Не было у них времени. Посланник Берии стал неинтересен главарю. Его не стоило брать даже в заложники, он лощеная безделушка для наркома.

Исраилов прикрыл глаза, откинулся к стене: удерживала в сакле чугунная усталость, разморило тепло. Хозяин внес не подносе вареную курицу, приправы, мамалыгу. Поставил на стол, вышел.

— Поешь, — изнемогая от неизвестности, предложил Нацвлишвили.

Исраилов оттолкнулся от стены. Выломал из курицы ногу, оторвал зубами пласт мяса, стал вяло жевать. На почерневших костистых скулах мерно вздувались желваки. Редко и гулко глотал. Каждый глоток приближал то невыносимое, из чего с надеждой ненадолго вынырнул.

Теперь предстояло возвращаться пустым обратно — в пронизывающую звездность ночей, в промозглую нежиль пещеры, разбойный посвист ветров, в бездонную зыбь отчаяния, в затаенный переполох чужих семей, куда неожиданно являлся с Ушаховым на ночлег, в собственную разъедающую подозрительность ко всякому.

Изводила нахальная уверенность Ушахова (включали рацию с восьми до половины девятого в ожидании позывных Осман-Губе). Донимала все нараставшая боязнь за списки агентуры и ОПКБ в потаенной пещере. Это была теперь единственная надежда продать себя подороже в призрачном цивилизованном раю. Был ли он вообще, этот рай? Будь проклято дело, которое он затеял.

Если бы этот гладкий хорек, что маячит по ту сторону стола, получил большие полномочия от Берии, если бы они приняли его предложение о переходе в Красную Армию…

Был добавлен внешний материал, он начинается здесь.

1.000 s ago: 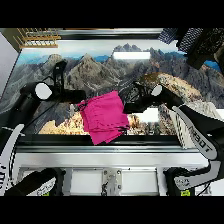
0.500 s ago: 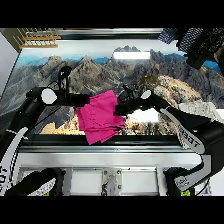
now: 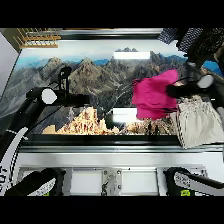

Каленая ярость отчаяния копилась в сердце, ею застилало глаза. Он швырнул куриную кость на стол. Кость подскочила, ткнулась в грудь Нацвлишвили. Закричал на-дорванно:

— Передай Берии: если не примет мои условия, весной я снова подниму республику, сколочу армию из кавказских гитлеристов! Чечня станет для вас раскаленной сковородкой под пятками! В вас будет стрелять каждый куст, каждый камень, вас будут облаивать собаки, рвать шиповник, клевать орлы и жалить змеи! Горы никогда не покорятся вам, пока я жив!

Ушел.


Ночью в пещере Ушахов сонно сторожил зеленый огонек включенной рации. Исраилов в свете костра коряво водил огрызком карандаша в замурзанной тетради — окоченела рука. Рождалось новое постановление центрального комитета его национал-социалистской партии.